[caption id="attachment_572" align="alignnone" width="1024"] Foto: Mariana Gama[/caption]
Ônibus em direção ao centro de Porto Alegre. Não muito cheio: era fim de tarde, quase noite, horário em que as pessoas e os coletivos mais voltam do que vão. Fim de uma tarde maravilhosa de sol - um sol daqueles que faz a gente esquecer a chuva, esquecer tudo que é cinza e frio, esquecer de qualquer coisa que não seja o brilho da luz e o azul do céu.
Embarco, passo a roleta, encontro um assento vazio. À minha frente, uma família - a mãe e o filho, portador de Síndrome de Down. Conversam algo que, por estar com fones de ouvido, eu não consigo ouvir a princípio.
Desligo a música e, sem remover os fones, passo a escutar o que dizem.
É um diálogo simples e que desenha-se rapidamente. O menino está ansioso para descer; a mãe, com um sorriso transbordante de amorosa paciência, diz que ainda faltam três ou quatro paradas. Imagino que, seja lá onde estivessem indo ou o que estivesse esperando por eles nesse local, a viagem fosse uma experiência inédita para o garoto. Falava com voz aguda e excitada, perguntando se faltava muito, a mão pousando no ombro da mãe - que, encarnação da tranquilidade, apenas pedia que ele esperasse um pouco mais.
É um menino obediente, ou ao menos tenta sê-lo. Silencia, aponta aos risos para um cão de rua que passa rapidamente pela janela, ajeita o descanso de braço primeiro para cima, depois para baixo. Mas é visível que não consegue distrair-se: não é capaz de livrar-se da vontade de chegar logo a seu destino.
De repente, o menino se levanta. Mal posso ver seus olhos, mas consigo perceber no perfil de seu rosto uma confiança renovada, de quem muito pensou e finalmente achou a solução para um grande impasse. Segura uma das barras metálicas do ônibus com uma mão, toca o ombro da mãe com a outra e diz:
- Mamãe, vamos descer!
- Mas ainda não chegamos, meu filho - responde ela, sem crispar o rosto, sem erguer ou mudar o tom da voz.
É neste momento que o menino completa, triunfante:
- Então: a gente desce agora e vai caminhando até lá!
Falou bem alto, ele. Creio que todo o ônibus ouviu. Sua mãe, no entanto, não se deixou levar pelo argumento: gentil, mas investida de sua autoridade de mãe, fez com que o menino voltasse a sentar. Faltava pouco mesmo para chegarem, de qualquer modo: mais duas paradas e desceram, de mãos dadas, o menino com um sorriso no qual cabia uma tarde inteira.

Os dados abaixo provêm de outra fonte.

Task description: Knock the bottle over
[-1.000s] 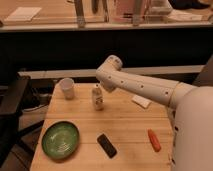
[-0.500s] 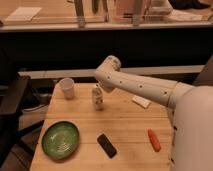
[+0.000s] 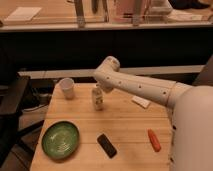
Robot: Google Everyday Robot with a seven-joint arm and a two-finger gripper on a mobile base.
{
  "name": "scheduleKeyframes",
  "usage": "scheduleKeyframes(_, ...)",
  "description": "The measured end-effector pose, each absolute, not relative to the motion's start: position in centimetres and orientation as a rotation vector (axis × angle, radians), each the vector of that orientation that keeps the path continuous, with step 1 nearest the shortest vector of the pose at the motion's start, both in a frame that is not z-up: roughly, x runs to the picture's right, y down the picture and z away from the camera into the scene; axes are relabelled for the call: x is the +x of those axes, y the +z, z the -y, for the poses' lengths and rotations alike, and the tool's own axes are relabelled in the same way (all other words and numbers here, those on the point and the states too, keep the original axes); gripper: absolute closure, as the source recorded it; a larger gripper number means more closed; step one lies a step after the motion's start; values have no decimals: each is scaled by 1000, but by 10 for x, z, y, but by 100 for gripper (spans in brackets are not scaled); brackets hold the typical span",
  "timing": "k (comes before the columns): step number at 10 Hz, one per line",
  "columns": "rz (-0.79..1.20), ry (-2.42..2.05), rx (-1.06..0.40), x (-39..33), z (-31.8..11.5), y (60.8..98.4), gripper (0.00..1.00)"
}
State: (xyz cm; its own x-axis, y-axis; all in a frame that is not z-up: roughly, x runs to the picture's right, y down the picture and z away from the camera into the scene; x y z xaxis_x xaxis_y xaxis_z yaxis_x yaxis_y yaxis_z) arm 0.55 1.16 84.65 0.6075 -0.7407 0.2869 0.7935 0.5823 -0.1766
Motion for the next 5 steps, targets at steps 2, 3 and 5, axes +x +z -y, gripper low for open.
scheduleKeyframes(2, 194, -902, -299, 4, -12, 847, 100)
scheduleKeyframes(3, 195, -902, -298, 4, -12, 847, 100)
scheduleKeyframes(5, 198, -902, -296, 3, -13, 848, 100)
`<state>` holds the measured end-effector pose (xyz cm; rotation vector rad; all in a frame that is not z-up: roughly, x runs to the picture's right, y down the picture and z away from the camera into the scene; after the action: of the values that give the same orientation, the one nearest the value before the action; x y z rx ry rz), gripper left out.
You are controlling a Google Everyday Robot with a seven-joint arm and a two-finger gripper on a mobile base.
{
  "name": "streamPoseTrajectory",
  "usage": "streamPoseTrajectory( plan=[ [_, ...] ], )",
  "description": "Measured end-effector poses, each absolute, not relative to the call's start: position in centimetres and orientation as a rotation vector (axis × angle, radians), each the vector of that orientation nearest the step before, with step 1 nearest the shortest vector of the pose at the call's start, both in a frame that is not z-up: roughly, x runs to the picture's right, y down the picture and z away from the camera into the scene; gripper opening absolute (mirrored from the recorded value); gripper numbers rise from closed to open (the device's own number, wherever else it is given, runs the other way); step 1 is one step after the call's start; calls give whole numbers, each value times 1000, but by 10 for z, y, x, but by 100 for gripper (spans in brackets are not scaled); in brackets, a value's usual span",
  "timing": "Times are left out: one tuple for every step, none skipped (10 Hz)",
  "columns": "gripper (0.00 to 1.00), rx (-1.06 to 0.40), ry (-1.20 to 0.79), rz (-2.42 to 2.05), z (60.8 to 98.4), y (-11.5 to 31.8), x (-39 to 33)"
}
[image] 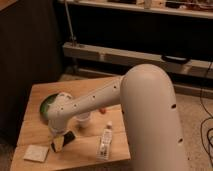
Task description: Place the eraser in the ceramic cup
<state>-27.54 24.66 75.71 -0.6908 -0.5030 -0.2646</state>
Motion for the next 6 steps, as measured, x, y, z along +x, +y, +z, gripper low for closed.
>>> streamPoseTrajectory(
  plan=[
    [85,-690,-504,-261,757,245,-275],
    [85,-690,-502,-258,755,243,-275],
    [85,-692,-500,-261,750,241,-275],
    [85,-695,-498,-268,749,243,-275],
    [85,-700,-495,-275,751,247,-275],
    [85,-712,-490,-288,755,255,-278]
  ],
)
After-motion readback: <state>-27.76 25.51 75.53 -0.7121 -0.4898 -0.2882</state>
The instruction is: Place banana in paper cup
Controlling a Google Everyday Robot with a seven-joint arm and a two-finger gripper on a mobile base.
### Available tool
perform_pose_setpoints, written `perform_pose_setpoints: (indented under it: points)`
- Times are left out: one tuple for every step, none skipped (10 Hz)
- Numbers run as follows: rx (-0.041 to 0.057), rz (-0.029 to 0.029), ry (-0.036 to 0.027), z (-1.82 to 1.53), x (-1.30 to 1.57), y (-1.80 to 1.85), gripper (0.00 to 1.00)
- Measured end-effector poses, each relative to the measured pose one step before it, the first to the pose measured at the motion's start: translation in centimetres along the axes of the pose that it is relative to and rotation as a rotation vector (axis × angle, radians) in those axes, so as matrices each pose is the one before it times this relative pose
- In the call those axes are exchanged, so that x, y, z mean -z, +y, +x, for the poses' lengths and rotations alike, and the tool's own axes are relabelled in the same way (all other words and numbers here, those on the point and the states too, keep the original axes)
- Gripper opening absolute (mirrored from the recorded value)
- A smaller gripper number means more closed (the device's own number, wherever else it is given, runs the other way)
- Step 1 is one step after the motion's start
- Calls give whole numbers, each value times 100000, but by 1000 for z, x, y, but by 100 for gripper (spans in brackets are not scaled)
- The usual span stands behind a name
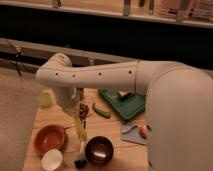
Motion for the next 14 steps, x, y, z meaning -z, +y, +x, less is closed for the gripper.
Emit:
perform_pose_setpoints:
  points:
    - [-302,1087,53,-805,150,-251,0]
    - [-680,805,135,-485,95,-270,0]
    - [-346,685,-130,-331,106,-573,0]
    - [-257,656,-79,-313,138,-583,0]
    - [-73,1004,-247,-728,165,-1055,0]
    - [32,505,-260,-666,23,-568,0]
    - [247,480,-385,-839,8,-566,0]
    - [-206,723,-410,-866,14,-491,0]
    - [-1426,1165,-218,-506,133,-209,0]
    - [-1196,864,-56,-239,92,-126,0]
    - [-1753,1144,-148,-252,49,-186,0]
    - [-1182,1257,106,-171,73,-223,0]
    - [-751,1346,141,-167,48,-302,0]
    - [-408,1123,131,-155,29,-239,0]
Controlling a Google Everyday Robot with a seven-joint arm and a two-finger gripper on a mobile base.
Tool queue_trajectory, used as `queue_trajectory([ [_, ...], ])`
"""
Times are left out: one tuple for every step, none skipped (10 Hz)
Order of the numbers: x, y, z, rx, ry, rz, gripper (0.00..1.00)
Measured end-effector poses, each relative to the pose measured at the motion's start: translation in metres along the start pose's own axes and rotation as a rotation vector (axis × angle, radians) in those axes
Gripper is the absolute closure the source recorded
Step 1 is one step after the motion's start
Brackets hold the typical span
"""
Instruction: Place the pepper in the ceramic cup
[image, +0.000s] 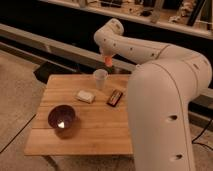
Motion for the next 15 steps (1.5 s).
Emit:
queue_trajectory([
  [0.001,0.003,0.008,-0.015,-0.01,-0.007,1.0],
  [0.002,0.006,0.016,-0.03,-0.019,-0.012,1.0],
  [0.001,0.011,0.025,-0.056,-0.034,-0.017,1.0],
  [0.0,0.013,0.027,-0.068,-0.043,-0.018,1.0],
  [-0.001,0.017,0.03,-0.093,-0.062,-0.021,1.0],
  [-0.002,0.02,0.031,-0.112,-0.077,-0.022,1.0],
  [-0.001,0.023,0.034,-0.134,-0.091,-0.027,1.0],
  [0.002,0.028,0.04,-0.159,-0.105,-0.035,1.0],
  [0.005,0.03,0.044,-0.169,-0.107,-0.038,1.0],
  [0.012,0.032,0.056,-0.189,-0.114,-0.046,1.0],
  [0.016,0.032,0.063,-0.197,-0.114,-0.051,1.0],
  [0.019,0.032,0.07,-0.201,-0.118,-0.059,1.0],
  [0.021,0.032,0.08,-0.206,-0.123,-0.074,1.0],
  [0.021,0.033,0.085,-0.21,-0.129,-0.083,1.0],
  [0.021,0.034,0.089,-0.217,-0.135,-0.092,1.0],
])
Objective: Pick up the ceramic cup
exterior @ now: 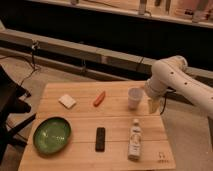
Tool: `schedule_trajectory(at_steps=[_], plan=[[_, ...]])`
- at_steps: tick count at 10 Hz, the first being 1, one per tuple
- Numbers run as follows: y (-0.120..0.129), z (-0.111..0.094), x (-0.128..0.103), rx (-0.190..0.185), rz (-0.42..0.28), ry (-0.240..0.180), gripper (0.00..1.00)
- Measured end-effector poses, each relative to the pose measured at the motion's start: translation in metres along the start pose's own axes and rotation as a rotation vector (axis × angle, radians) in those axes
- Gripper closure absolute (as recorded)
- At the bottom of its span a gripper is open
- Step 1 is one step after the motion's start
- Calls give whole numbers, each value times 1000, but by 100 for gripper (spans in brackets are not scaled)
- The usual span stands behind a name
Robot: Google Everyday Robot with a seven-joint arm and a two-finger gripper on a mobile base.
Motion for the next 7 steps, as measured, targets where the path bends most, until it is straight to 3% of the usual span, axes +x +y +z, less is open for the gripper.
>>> schedule_trajectory(at_steps=[7], plan=[[-10,9,-2,1,-36,-14,20]])
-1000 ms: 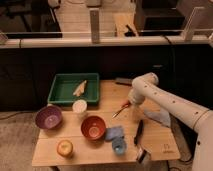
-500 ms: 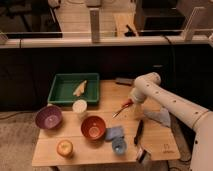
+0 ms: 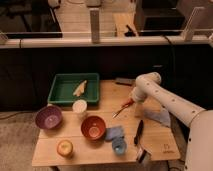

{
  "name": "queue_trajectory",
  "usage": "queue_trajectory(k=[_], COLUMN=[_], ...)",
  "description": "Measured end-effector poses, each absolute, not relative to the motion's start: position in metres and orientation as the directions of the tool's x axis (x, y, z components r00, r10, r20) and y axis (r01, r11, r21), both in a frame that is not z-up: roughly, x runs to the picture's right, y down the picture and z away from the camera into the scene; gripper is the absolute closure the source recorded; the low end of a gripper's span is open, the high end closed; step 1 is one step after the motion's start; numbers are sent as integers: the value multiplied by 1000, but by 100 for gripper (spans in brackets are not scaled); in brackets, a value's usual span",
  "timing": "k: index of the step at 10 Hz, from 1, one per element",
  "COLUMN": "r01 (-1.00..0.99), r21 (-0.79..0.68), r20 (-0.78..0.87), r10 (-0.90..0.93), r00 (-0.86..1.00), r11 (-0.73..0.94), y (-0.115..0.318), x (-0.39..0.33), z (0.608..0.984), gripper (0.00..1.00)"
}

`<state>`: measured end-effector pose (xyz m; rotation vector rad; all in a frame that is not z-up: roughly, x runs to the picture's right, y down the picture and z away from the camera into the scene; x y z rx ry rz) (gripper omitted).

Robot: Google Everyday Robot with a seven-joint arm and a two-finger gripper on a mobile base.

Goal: Place pepper in paper cup

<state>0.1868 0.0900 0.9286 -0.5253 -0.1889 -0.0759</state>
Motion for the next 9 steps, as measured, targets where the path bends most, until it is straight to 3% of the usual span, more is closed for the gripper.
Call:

Foi uma pena que nenhum de nós, testemunhas involuntárias daquela singela cena, tenha se dirigido à carinhosa mãe e, com o máximo possível de educação, pedido que ela reconsiderasse sua decisão. Afinal, tinha razão o menino: fins de tarde como aquele, ainda banhados pelo sol da vida que sobreviveu a quase uma semana inteira de chuva e céu cinzento, certamente justificam que a gente desça duas paradas antes e vá caminhando até o destino.